## Task to carry out
Using the data beneath, show every line that includes the word "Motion".

## Dataset excerpt
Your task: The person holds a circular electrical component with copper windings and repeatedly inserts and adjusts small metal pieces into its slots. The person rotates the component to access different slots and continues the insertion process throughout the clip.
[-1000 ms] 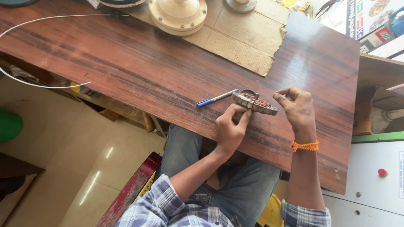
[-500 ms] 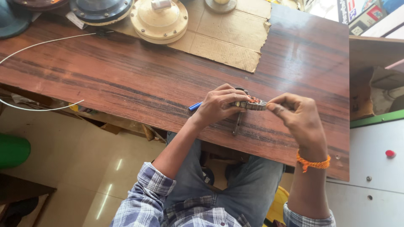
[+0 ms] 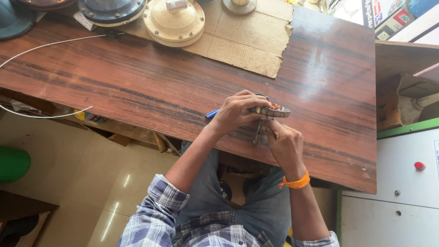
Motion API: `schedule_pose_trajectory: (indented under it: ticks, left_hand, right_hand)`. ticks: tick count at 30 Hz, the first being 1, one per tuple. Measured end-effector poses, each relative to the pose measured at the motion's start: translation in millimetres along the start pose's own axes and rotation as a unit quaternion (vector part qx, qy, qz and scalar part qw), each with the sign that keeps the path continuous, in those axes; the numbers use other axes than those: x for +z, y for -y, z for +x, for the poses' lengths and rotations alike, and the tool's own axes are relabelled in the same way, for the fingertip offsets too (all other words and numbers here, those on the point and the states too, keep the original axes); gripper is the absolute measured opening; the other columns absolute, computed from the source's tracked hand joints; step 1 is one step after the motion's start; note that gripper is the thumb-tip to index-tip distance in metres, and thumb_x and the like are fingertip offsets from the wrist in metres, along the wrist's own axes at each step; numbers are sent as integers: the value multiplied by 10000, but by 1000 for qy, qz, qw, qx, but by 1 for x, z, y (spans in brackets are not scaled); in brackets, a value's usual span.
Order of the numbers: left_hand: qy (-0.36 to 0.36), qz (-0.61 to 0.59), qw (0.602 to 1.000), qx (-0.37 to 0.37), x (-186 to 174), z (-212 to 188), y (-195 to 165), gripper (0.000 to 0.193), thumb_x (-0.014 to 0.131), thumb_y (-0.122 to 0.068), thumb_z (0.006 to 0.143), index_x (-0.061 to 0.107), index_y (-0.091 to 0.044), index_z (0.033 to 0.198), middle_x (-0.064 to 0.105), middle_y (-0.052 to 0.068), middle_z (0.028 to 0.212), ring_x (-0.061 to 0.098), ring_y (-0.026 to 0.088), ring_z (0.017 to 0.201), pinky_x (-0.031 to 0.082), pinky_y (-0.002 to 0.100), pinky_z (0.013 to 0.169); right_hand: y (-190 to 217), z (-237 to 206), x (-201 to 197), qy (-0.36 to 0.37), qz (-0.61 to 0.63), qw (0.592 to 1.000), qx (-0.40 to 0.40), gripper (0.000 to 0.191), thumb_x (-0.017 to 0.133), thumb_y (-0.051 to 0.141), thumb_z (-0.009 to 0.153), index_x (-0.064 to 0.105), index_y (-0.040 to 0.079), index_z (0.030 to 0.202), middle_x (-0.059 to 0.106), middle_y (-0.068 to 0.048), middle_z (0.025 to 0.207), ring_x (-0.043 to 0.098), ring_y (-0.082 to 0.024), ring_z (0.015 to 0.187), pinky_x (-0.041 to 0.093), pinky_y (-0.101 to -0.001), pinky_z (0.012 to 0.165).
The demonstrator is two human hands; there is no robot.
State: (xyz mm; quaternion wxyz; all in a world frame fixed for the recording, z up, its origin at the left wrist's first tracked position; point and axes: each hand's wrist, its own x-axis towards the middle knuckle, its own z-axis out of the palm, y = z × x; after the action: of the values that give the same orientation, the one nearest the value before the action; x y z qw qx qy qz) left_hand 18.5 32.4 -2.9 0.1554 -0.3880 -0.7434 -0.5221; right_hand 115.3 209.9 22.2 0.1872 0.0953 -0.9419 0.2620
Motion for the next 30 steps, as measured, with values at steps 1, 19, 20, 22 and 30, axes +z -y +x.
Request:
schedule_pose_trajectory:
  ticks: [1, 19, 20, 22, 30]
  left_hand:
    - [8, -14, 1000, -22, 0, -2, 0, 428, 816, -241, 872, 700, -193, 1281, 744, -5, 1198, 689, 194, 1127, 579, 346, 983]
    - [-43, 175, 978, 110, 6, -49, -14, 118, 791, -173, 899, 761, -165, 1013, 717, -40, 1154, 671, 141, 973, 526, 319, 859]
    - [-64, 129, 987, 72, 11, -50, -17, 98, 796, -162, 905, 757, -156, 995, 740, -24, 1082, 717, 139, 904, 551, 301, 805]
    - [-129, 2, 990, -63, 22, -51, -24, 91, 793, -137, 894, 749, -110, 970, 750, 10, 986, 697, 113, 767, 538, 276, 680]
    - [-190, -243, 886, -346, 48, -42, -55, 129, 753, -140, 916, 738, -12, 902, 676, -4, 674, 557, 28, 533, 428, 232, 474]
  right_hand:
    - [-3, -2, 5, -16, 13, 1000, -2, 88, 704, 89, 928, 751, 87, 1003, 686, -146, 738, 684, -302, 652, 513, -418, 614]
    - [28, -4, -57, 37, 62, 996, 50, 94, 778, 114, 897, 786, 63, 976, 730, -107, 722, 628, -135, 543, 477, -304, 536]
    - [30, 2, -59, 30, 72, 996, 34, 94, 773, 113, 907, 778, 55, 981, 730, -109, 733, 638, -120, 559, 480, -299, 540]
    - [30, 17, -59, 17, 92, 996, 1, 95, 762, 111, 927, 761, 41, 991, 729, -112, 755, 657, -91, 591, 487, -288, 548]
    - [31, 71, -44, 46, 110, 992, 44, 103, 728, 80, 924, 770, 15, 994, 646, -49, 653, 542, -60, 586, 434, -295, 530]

## Answer for the task
Motion API: `schedule_pose_trajectory: (indented under it: ticks, left_hand, right_hand)`. ticks: tick count at 30 Hz, the first being 1, one per tuple. Measured end-effector poses, each relative to the pose measured at the motion's start: translation in millimetres along the start pose's own axes and rotation as a unit quaternion (vector part qx, qy, qz and scalar part qw), each with the sign that keeps the path continuous, in those axes; the numbers use other axes than those: x for +z, y for -y, z for +x, for the poses' lengths and rotations alike, and the tool's own axes are relabelled in the same way, for the fingertip offsets too (all other words and numbers here, those on the point and the states too, keep the original axes); gripper is the absolute measured opening; the other columns absolute, computed from the source's tracked hand joints; step 1 is one step after the motion's start; note that gripper is the thumb-tip to index-tip distance in metres, and thumb_x and the like are fingertip offsets from the wrist in metres, along the wrist's own axes at each step; numbers are sent as integers: the value multiplied by 10000, but by 1000 for qy, qz, qw, qx, but by 1 for x, z, y (spans in brackets are not scaled); in brackets, a value's usual span.
Motion for the next 30 steps, as measured, with values at steps 1, 19, 20, 22 and 30, axes +z -y +x.

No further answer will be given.